■ **Exercise**: Copy, exactly and without additions, every line in the records below from the one holding "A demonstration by" through the one holding "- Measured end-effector", both ends included.

Dataset items
* * * * * * * * *

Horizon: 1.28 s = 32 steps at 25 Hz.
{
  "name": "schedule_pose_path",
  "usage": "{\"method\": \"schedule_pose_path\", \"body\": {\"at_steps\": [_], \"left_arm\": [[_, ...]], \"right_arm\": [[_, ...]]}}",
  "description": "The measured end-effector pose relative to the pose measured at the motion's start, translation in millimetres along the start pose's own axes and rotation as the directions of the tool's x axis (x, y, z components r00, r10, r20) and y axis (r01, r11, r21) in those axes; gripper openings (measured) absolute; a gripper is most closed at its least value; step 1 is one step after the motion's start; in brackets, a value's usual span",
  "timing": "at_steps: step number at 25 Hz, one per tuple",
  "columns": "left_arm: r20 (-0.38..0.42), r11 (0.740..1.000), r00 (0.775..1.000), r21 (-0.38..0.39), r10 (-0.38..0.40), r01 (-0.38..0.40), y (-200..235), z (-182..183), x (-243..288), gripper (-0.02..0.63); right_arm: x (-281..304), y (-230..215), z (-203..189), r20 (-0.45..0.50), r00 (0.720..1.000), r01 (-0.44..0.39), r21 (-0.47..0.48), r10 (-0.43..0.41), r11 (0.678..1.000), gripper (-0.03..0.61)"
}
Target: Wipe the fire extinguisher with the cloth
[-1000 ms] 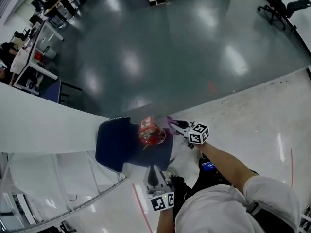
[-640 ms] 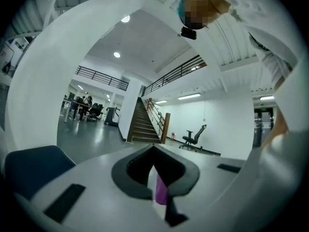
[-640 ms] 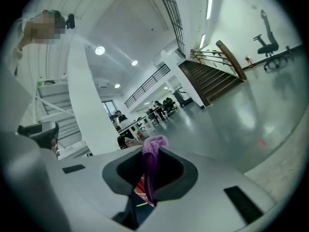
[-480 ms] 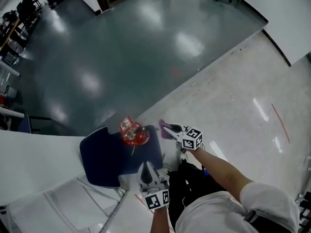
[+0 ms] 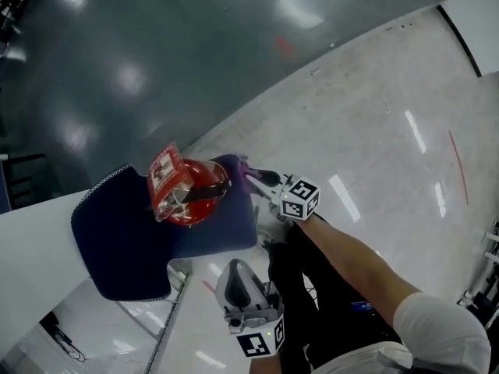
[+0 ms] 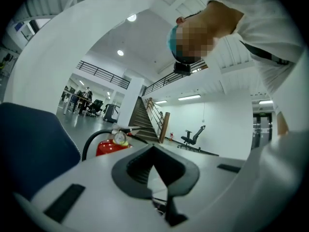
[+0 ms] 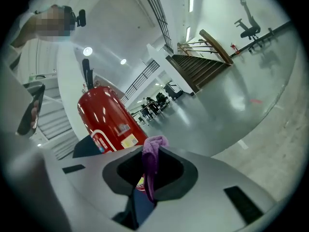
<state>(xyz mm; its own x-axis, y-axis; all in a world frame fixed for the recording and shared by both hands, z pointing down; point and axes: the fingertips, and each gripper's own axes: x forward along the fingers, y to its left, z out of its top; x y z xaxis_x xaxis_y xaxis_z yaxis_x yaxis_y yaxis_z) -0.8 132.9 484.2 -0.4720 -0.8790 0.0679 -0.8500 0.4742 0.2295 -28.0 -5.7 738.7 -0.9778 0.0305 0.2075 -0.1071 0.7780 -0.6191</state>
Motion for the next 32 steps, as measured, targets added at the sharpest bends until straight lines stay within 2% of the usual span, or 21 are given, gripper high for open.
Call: {"method": "schedule_pose_path", "body": {"at_steps": [5, 9, 13, 17, 21, 25, 32], "left_arm": [[-0.032, 0.997, 0.998, -0.066, 0.046, -0.048, 19, -46, -6, 0.005], [-0.033, 0.997, 0.999, -0.060, 0.041, -0.043, 27, -61, -13, 0.005], [-0.032, 0.996, 0.999, -0.075, 0.041, -0.043, 32, -70, -19, 0.005], [-0.018, 0.996, 0.999, -0.076, 0.046, -0.047, 30, -58, -29, 0.005], [-0.009, 0.996, 0.999, -0.076, 0.038, -0.038, 22, -35, -36, 0.005], [0.004, 0.997, 0.999, -0.072, 0.039, -0.039, 13, -4, -38, 0.005], [-0.006, 0.996, 0.999, -0.070, 0.052, -0.053, 16, 48, -40, 0.005]], "right_arm": [[27, -24, -46, -0.006, 1.000, 0.008, 0.038, -0.007, 0.999, 0.055], [48, -38, -68, -0.017, 1.000, -0.005, 0.060, 0.006, 0.998, 0.055], [66, -37, -71, 0.010, 0.999, -0.053, 0.129, 0.052, 0.990, 0.055], [59, -22, -58, 0.054, 0.995, -0.094, 0.200, 0.085, 0.975, 0.055], [42, 11, -29, 0.081, 0.988, -0.147, 0.210, 0.133, 0.967, 0.055], [28, 52, 14, 0.105, 0.982, -0.175, 0.153, 0.160, 0.973, 0.055], [21, 110, 81, 0.098, 0.985, -0.148, 0.068, 0.141, 0.987, 0.055]]}}
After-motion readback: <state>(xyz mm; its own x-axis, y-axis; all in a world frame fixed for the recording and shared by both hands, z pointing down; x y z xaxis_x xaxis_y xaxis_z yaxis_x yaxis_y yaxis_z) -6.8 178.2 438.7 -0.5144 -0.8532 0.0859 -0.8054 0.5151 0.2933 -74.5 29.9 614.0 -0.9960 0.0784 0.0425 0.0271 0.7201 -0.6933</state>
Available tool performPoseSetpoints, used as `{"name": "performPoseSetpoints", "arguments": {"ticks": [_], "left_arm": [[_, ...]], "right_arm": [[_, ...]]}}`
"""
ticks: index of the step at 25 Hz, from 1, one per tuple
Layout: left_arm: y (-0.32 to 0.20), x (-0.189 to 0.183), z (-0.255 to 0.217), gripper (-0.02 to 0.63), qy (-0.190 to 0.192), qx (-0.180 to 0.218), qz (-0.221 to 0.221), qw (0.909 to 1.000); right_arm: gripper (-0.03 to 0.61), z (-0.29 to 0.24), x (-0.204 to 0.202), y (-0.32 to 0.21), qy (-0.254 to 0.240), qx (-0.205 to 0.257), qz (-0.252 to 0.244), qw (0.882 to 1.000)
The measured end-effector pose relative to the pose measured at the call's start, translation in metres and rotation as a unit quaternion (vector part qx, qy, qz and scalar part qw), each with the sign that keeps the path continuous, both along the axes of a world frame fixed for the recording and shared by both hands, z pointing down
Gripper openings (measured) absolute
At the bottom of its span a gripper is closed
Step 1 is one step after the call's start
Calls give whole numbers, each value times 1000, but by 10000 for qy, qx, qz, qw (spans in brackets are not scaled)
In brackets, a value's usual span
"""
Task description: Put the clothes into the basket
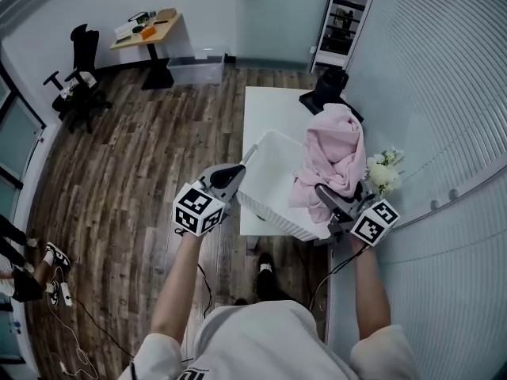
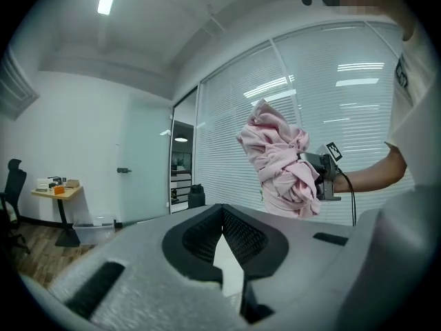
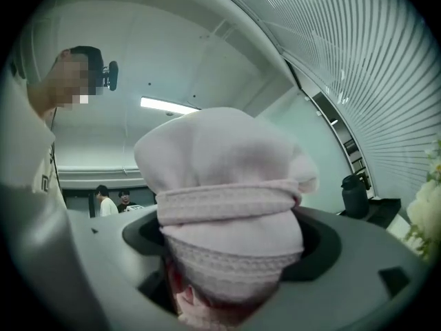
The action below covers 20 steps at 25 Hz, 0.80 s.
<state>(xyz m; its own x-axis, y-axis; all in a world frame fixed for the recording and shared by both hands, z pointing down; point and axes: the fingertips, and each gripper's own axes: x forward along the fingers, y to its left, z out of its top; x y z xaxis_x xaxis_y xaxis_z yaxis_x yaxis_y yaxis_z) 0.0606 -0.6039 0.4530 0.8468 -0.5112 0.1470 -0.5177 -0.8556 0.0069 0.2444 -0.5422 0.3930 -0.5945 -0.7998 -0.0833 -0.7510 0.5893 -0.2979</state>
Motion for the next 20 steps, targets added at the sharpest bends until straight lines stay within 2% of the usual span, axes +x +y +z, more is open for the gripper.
{"name": "performPoseSetpoints", "arguments": {"ticks": [2,5,7,9,15,20], "left_arm": [[-16,6,-8,12,15,29,-66,10000],[-32,10,-10,12,28,13,-153,9999],[-40,8,-7,12,22,-16,-248,9997],[-48,5,-6,12,49,-49,-364,9993],[-65,-17,1,12,46,-141,-719,9973],[-76,-33,4,12,82,-160,-1015,9947]], "right_arm": [[454,6,4,-15,82,-158,-134,9998],[454,31,3,-36,380,-641,-417,9963],[454,55,-4,-47,695,-1064,-718,9893],[454,82,-12,-56,1079,-1462,-1080,9774],[454,153,-41,-66,2039,-2406,-2155,9242],[454,222,-45,-57,3076,-2994,-2706,8617]]}}
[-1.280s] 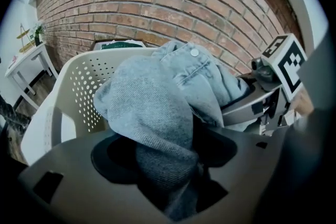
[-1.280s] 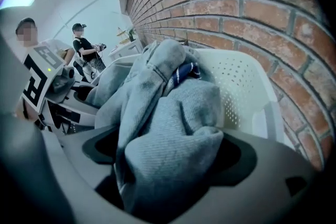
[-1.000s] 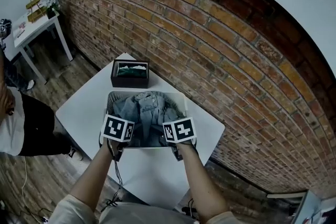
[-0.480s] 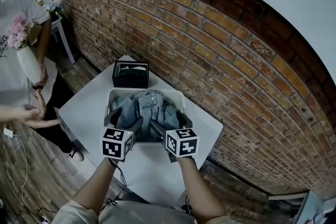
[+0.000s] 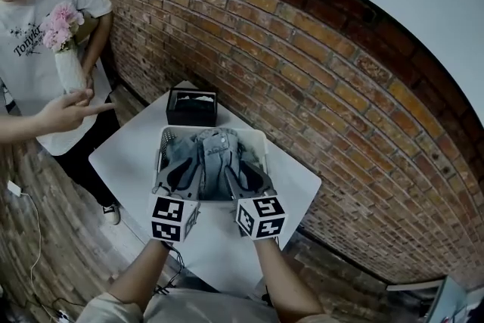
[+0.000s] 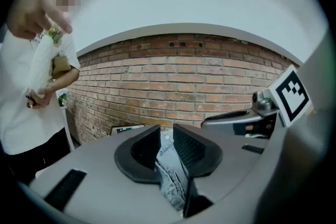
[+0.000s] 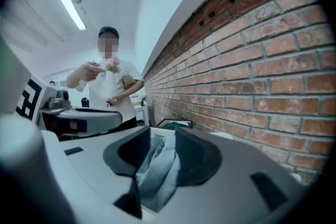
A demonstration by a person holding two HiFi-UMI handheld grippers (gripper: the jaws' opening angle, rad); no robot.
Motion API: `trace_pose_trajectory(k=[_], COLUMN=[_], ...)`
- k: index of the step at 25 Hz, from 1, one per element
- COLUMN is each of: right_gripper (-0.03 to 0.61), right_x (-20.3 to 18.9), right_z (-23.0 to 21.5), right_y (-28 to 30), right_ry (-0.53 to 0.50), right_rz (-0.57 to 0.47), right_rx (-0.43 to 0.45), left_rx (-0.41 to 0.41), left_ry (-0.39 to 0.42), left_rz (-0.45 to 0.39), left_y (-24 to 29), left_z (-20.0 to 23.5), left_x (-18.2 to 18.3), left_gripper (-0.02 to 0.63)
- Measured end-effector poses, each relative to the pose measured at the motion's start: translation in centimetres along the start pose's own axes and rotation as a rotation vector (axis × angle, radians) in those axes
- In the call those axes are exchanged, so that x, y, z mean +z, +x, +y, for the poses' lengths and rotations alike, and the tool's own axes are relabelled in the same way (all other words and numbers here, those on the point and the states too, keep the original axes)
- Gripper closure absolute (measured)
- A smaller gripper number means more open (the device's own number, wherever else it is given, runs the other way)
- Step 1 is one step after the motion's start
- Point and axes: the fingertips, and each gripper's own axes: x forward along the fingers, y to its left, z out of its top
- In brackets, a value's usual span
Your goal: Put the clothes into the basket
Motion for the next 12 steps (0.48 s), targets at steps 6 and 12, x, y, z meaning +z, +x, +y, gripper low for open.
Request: trace_pose_trajectory(k=[6, 12], right_gripper=[0.568, 0.569], right_x=[2.4, 4.4], right_z=[2.8, 5.6], right_y=[-2.9, -6.8], right_ry=[-0.044, -0.060], right_rz=[-0.105, -0.162], right_rx=[-0.003, 0.011], left_rx=[-0.038, -0.082], left_ry=[0.050, 0.067], left_rz=[-0.082, -0.117], left_y=[-3.2, -7.1], left_z=[-2.9, -6.0], left_x=[2.1, 4.2], left_gripper=[0.600, 0.606])
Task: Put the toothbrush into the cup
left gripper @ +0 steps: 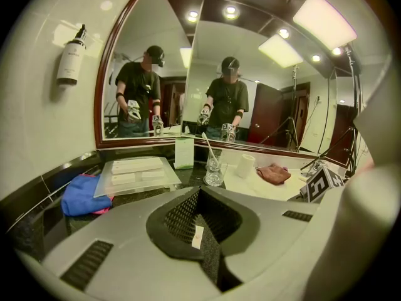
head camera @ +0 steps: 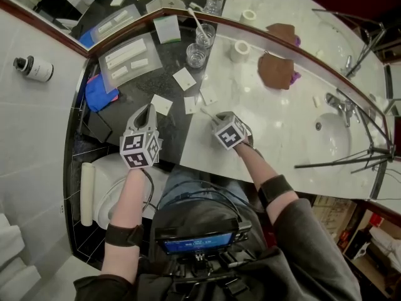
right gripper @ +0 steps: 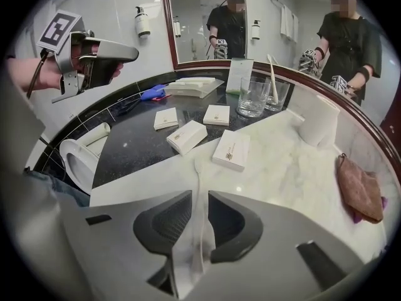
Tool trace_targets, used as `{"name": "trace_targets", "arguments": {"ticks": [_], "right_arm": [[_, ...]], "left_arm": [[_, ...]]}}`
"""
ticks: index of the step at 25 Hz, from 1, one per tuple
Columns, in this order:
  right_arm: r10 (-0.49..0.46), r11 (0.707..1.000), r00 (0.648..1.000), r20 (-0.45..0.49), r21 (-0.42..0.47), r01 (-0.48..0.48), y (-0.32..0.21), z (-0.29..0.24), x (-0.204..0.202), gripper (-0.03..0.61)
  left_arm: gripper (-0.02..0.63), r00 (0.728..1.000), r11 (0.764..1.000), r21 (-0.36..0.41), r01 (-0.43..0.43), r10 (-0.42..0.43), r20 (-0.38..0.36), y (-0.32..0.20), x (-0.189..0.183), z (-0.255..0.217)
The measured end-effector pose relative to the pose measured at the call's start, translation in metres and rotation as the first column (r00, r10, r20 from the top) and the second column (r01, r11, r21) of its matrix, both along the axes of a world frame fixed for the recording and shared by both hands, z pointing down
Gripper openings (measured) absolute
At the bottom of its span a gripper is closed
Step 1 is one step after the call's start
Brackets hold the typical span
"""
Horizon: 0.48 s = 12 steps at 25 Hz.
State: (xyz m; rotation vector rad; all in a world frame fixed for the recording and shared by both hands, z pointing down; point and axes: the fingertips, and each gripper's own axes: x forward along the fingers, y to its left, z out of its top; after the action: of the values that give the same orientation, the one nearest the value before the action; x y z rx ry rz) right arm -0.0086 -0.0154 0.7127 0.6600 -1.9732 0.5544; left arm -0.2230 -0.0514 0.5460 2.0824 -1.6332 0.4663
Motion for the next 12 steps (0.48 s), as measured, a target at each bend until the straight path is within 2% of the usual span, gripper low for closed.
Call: {"name": "trace_targets", "arguments": {"ticks": [3,6,12], "right_arm": [[0.016,1.000,0.999,0.032,0.001,-0.016,-0.002,-0.006,0.000,0.104],[0.045,0.997,0.996,0.074,0.059,-0.049,-0.018,-0.036,0.002,0.099],[0.131,0.973,0.967,0.219,0.159,-0.168,-0.045,-0.105,0.010,0.025]], "left_arm": [[0.002,1.000,1.000,0.003,-0.001,0.001,-0.002,-0.001,0.003,-0.002],[0.002,1.000,1.000,0.014,-0.003,0.004,-0.001,-0.002,0.005,-0.008],[0.002,1.000,0.999,0.051,-0.003,0.003,0.002,-0.006,0.005,-0.028]]}}
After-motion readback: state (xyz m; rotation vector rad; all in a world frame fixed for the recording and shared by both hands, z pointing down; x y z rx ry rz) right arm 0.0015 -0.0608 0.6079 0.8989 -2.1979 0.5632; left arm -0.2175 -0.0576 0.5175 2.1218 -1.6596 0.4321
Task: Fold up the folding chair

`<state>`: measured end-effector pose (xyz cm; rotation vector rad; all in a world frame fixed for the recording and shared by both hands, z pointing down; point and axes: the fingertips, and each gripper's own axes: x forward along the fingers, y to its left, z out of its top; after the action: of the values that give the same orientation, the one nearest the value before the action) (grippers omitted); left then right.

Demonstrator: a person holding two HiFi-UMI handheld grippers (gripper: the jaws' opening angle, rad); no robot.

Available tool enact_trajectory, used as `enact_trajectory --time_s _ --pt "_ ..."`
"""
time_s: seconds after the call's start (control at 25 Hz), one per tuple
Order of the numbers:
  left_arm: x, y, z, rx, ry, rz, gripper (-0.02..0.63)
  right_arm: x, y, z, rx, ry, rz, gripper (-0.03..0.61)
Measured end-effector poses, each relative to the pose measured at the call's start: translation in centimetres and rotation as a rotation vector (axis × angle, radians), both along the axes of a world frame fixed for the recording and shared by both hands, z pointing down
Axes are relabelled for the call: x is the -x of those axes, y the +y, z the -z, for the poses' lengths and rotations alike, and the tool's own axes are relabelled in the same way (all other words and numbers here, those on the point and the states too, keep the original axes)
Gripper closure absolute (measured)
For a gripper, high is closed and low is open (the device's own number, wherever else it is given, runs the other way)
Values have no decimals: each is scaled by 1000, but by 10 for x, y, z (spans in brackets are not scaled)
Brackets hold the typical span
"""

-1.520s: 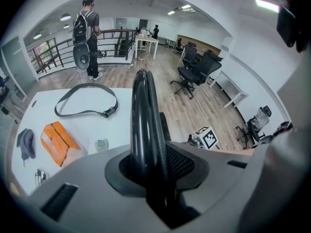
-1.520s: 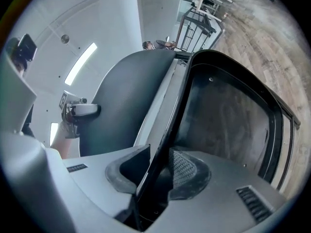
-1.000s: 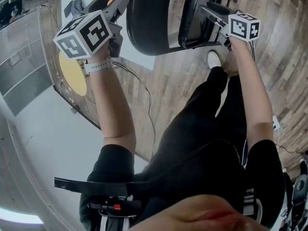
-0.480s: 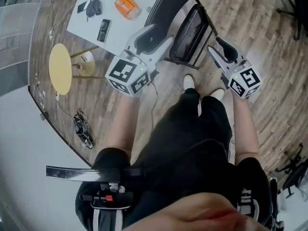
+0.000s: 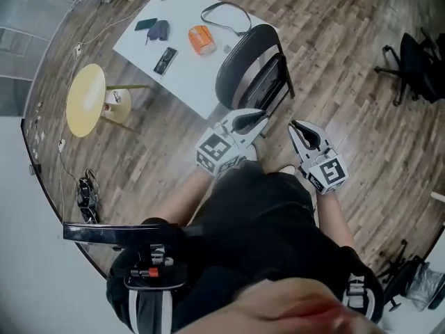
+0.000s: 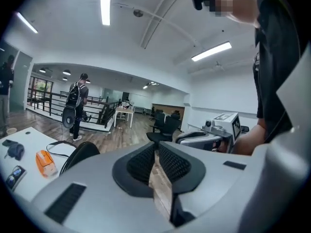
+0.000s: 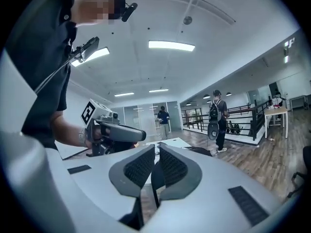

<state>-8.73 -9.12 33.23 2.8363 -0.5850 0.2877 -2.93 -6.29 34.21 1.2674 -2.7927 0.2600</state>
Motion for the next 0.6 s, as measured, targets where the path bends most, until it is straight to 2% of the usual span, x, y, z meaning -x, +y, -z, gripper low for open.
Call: enact_trajectory --time_s 0.08,0.28,0.44,0.6 --pt "-1 10 5 -21 -4 -6 609 8 9 12 -2 -14 20 563" --pt "-6 29 11 -65 -2 -23 609 12 18 42 -48 -4 55 568" --pt "-2 28 19 -85 32 12 609 9 11 60 -89 32 46 568" --pt "5 14 23 -80 60 42 609 8 3 65 -91 39 48 568"
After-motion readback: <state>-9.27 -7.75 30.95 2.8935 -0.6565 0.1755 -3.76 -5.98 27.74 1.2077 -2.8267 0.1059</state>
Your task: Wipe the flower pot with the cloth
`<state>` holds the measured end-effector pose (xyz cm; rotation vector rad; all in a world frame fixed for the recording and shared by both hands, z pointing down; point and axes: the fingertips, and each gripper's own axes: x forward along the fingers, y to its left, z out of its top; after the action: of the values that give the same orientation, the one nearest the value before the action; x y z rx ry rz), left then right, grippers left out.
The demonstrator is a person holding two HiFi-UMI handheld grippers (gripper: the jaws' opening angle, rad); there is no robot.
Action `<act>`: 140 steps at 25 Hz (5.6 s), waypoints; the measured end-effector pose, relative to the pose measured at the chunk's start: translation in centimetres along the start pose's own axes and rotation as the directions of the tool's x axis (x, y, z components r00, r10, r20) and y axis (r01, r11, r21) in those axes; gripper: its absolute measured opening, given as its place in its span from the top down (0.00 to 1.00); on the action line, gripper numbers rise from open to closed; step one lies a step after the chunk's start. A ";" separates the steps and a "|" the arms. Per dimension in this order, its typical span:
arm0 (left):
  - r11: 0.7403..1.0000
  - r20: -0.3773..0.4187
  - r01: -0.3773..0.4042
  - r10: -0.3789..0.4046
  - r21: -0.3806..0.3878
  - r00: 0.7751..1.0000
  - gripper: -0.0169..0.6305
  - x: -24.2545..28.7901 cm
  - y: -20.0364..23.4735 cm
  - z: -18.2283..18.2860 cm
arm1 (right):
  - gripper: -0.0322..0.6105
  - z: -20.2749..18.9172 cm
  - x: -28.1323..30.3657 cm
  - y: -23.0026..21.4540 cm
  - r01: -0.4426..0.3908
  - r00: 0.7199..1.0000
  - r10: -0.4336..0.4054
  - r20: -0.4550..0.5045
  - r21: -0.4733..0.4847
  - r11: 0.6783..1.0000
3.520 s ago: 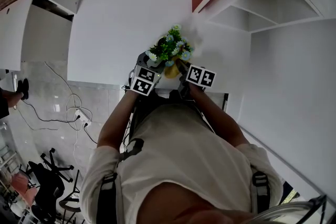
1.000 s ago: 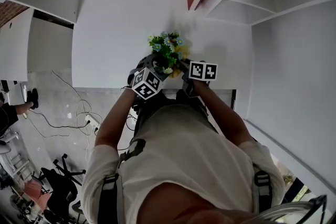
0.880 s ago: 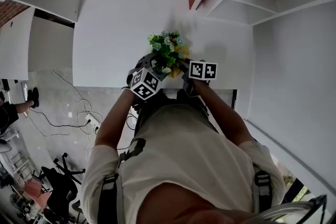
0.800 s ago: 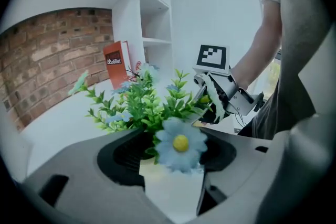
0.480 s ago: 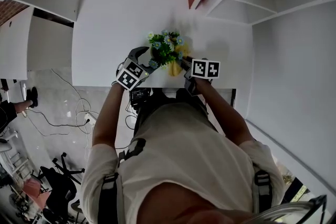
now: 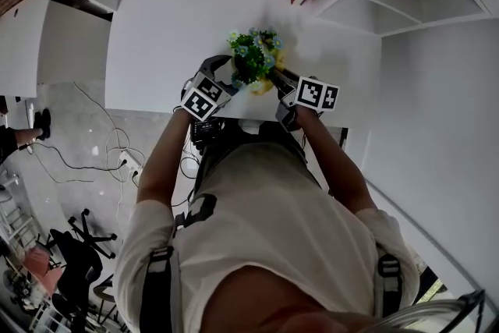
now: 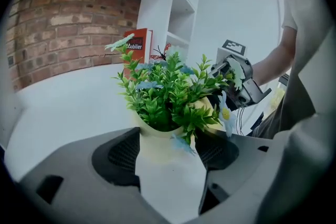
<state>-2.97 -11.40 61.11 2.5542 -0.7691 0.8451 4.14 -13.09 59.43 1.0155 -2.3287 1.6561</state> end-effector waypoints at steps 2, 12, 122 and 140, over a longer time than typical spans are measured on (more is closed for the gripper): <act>1.000 0.000 -0.012 0.012 -0.011 1.000 0.47 0.4 0.2 -0.3 | 0.77 -0.7 0.3 -1.6 0.027 1.000 -0.027 0.008 0.030 0.999; 0.994 0.022 -0.084 0.086 -0.071 0.996 0.47 -0.1 -0.3 -0.9 | 0.78 -5.5 1.2 -4.6 0.228 0.966 -0.236 -0.107 -0.082 0.970; 0.968 0.015 -0.145 0.152 -0.205 0.988 0.50 -1.1 -0.3 -1.7 | 0.78 -2.9 -1.1 2.0 0.076 0.996 -0.079 -0.033 -0.074 0.994; 0.977 0.022 -0.100 0.106 -0.187 0.994 0.52 -0.6 -3.6 -1.8 | 0.78 -7.0 1.4 -3.5 0.214 0.969 -0.217 -0.120 -0.034 0.976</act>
<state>-2.06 -7.50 61.62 2.3856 -0.9505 0.7274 3.07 -8.21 65.63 1.0858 -2.0715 1.5609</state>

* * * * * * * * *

■ **Result of this exercise**:
A demonstration by a person holding two HiFi-UMI handheld grippers (gripper: the jaws' opening angle, rad); no robot.
Motion API: `trace_pose_trajectory(k=[_], COLUMN=[_], ...)`
- k: index of the step at 25 Hz, from 1, one per element
- COLUMN is each of: right_gripper (-0.03 to 0.61), right_x (-20.3 to 18.9), right_z (-23.0 to 21.5), right_y (-28 to 30), right_ry (-0.53 to 0.50), right_rz (-0.57 to 0.47), right_rx (-0.43 to 0.45), left_rx (-0.41 to 0.41), left_ry (-0.39 to 0.42), left_rz (-0.45 to 0.39), left_y (-24 to 29), left_z (-20.0 to 23.5), left_x (-18.2 to 18.3), left_gripper (-0.02 to 0.63)
- Measured end-effector poses, each relative to the pose measured at the motion's start: translation in centimetres along the start pose's own axes and rotation as a rotation vector (axis × angle, radians) in those axes

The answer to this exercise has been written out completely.